Dann checkten wir aus.
unser Hotel
Dann beeilten wir uns, in die Stadt zu kommen, denn wir wollten einen Parkplatz am Kapitol bekommen um unsere Führung nicht zu verpassen. Das stellte sich als weit schwieriger als gedacht heraus – es war zwar alles leer, aber „for US. Government Use only“. Und so brauchten wir fast schon zu lange, um einen Parkplatz zu finden und rannten dann zum Kapitol, wo wir dann durch den Sicherheitscheck gingen. Die Eile stellte sich aber als sinnlos heraus, denn auf dem Ticket hieß es „seien sie eine halbe Stunde früher da“, was wir natürlich brav einhielten, aber bereits nach 10 Minuten hatten wir unser Ticket gegen einen Aufkleber eingetauscht und standen in der Halle herum. Na gut.

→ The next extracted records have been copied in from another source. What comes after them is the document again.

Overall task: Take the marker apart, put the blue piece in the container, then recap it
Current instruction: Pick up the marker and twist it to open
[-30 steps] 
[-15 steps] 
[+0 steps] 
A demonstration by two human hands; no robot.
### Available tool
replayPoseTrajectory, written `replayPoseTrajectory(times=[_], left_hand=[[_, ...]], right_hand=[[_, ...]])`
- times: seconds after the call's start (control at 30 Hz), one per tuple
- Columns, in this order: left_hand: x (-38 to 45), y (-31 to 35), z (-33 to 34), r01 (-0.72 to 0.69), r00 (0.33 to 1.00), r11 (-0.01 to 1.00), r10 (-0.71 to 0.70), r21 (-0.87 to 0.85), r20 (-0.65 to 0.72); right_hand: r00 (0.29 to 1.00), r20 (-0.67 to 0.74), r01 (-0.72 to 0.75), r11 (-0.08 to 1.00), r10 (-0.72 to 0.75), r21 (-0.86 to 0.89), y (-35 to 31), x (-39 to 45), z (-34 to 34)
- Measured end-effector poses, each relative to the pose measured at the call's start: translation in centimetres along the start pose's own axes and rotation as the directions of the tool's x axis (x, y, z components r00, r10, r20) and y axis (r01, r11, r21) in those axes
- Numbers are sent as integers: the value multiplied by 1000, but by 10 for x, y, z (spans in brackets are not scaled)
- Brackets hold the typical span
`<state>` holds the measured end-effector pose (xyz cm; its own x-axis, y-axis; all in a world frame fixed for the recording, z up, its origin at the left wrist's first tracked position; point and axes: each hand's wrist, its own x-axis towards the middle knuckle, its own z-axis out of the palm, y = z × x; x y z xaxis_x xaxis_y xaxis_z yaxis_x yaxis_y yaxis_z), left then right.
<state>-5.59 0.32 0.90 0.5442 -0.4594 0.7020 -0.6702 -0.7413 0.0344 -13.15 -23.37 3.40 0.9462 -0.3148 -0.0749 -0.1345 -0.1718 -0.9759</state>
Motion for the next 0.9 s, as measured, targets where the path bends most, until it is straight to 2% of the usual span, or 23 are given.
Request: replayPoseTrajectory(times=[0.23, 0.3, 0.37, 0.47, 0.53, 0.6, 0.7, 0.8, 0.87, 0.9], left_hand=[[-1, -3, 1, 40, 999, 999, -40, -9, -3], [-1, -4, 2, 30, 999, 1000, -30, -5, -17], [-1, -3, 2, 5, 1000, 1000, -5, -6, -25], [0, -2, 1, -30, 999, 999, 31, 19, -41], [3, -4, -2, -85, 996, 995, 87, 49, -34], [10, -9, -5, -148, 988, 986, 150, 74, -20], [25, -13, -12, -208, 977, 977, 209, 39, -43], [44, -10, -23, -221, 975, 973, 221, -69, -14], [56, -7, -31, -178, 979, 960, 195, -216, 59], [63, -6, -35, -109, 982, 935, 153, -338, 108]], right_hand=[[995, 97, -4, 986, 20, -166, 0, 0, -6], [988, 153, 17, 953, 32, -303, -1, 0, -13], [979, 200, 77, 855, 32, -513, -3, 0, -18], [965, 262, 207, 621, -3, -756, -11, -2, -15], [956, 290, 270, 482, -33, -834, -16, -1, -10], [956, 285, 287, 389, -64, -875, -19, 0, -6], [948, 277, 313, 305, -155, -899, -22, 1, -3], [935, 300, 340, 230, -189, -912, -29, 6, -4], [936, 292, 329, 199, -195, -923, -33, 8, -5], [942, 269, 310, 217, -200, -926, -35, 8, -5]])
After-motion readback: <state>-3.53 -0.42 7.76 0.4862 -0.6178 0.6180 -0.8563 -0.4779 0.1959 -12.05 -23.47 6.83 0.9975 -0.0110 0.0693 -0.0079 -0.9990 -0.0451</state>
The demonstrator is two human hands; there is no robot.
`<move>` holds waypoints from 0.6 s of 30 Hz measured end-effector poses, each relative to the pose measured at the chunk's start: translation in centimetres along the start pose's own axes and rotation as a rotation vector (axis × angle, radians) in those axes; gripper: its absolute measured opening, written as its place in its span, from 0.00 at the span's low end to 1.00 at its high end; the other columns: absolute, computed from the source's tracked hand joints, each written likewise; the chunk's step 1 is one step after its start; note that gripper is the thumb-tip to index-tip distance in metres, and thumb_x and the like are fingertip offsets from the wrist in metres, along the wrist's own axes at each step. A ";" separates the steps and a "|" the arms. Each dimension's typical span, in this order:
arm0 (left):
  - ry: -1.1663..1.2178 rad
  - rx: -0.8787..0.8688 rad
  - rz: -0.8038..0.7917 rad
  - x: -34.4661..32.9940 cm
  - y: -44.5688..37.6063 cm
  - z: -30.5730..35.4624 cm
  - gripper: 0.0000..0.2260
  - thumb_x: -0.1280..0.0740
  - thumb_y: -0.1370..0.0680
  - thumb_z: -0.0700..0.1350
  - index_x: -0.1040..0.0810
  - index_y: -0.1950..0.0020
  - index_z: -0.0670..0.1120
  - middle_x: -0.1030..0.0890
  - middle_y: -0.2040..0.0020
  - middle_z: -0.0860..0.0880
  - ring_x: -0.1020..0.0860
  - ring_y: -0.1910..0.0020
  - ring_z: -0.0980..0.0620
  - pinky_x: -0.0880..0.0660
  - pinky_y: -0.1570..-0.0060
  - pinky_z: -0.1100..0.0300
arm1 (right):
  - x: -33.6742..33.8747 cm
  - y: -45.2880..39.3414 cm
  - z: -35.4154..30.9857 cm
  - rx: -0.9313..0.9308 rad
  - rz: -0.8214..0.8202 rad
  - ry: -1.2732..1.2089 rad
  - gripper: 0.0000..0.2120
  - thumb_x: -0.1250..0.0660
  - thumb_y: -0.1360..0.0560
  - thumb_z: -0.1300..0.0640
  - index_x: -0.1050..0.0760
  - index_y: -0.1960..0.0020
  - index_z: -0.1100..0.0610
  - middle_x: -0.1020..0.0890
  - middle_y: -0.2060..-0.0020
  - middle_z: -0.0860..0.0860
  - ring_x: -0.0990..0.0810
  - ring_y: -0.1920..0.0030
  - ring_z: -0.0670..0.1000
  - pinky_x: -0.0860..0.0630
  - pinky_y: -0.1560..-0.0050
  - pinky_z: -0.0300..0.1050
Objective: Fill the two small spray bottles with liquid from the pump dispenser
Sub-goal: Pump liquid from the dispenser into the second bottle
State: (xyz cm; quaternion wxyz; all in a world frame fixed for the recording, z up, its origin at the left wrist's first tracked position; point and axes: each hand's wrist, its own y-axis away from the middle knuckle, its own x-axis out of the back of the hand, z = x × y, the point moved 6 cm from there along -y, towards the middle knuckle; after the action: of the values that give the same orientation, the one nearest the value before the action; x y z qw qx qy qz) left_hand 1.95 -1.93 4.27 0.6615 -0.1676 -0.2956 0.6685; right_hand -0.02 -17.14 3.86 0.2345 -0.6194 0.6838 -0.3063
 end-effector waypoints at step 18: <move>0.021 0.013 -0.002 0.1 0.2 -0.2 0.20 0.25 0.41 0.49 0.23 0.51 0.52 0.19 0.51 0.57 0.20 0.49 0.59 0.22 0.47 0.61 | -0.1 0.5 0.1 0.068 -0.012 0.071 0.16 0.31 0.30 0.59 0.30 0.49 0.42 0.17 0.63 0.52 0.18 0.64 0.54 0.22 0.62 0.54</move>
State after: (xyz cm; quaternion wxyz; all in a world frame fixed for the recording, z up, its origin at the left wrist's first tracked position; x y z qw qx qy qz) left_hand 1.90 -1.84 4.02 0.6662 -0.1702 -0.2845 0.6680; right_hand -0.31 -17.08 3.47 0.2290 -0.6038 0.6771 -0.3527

Wir schauten uns die Figuren aus verschiedenen Staaten an, denn jeder Staat darf zwei Statuen schicken, die wichtige Leute aus dem jeweiligen Staat darstellen. Was für Personen das sind liegt im Ermessen des jeweiligen Staates.
Nachdem die eigentliche Führung dann losging, kam als erstes ein Film in einem kleinen Kino. Ich hatte etwas leicht Unspannendes über die Architektur des Gebäudes erwartet, aber da hatte ich die Amis unterschätzt. Es gab einen heroischen Film mit grandiosen Landschaften und theatralischer Musik mit dem Thema: Warum können wir so viele verschiedene großartige Menschen miteinander vereinen in diesem Land? Wegen unseres Parlaments. Und dann wurde die Geschichte des Parlaments erzählt, die Geschichte seiner Gründung und wie es im Bürgerkrieg weiterging. Zwischendurch gab es immer Abschnitte, in denen mit toller Musik die verschiedenen verabschiedeten Gesetze gezeigt wurden, was dann in einem Abschnitt über „Wie Amerika das tollste Land der Welt“ wurde gipfelte: Krieg gegen die Nazis, Aufbau von Europa/Marshallplan, usw. Wie kritisch man das auch immer sehen mag, es war so großartig gemacht, dass ich sofort die Staatsbürgererklärung unterschrieben und dabei geschluchzt hätte, hätte man es mir angeboten.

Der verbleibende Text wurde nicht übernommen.